The Shipyard — Part 1

Published in

Interos Engineering

9 min readDec 15, 2021

Our north star is to map, model, and monitor global supply chains in real-time. Given the sheer scale of the problem, it’s no surprise that a human, analyst-led approach faces limitations in scope and scale. Machine learning poses a viable [although challenging] means to surface data insights at scale and continuously over time by ingesting, tagging, and calculating incredible amounts of structured and unstructured data. With the average global brand’s supply chain consisting of tens — if not hundreds — of thousands of suppliers, machine learning is an essential technology for identifying real-time risks and visibility across such complex networks.
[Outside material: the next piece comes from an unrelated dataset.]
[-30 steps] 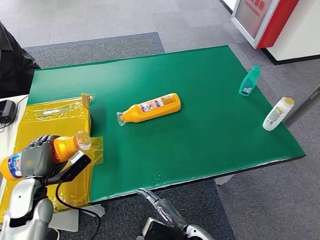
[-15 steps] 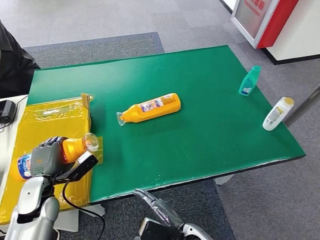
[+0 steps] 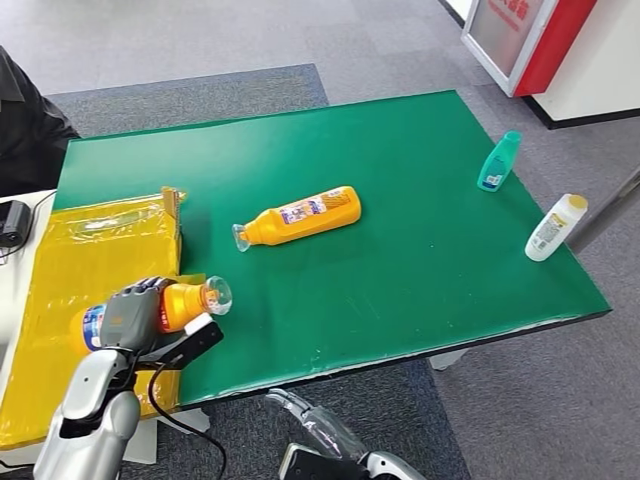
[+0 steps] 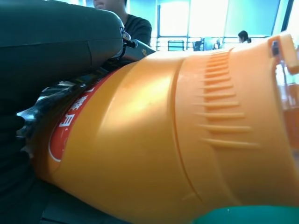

Last year, we set out to build a best-in-class Machine Learning Platform, offering our engineers the flexibility to iterate on models quickly, and to easily package and publish these models in a way that our data ingestion pipeline could leverage their predictive power.

As the ML Platform team approaches our one-year anniversary, we’d like to take a moment and reflect on the past twelve months, evaluating what we’ve built and sharing our lessons learned with the broader engineering community. This blog post is the first of many in a series we’re calling “The Shipyard”, a nod to our team’s maritime iconography. Each post in the series will detail a component of our ML Platform, describing what it does, how it works, and why we built it. To kick off the series, we’ll be exploring Project formats and automated compliance!

Our Guiding Light

Before diving into project formats, we’d like to introduce a concept that is central to our thinking: The Model Flywheel.

The Model Flywheel is the general cycle of training, testing, packaging, deploying, monitoring and maintaining models. Your enterprise buddies might call it a “model development lifecycle” (though it lacks any decommissioning/retirement step), and maybe they wouldn’t be wrong. However, “flywheel” connotes the momentum and continuous improvement required to transform developer and user experience.

We think it looks a little something like this:

By using The Model Flywheel as a starting point, we center our design around developer experience, and ensure design decisions are made with empathy for end users [even if it requires a little more Ops-work]!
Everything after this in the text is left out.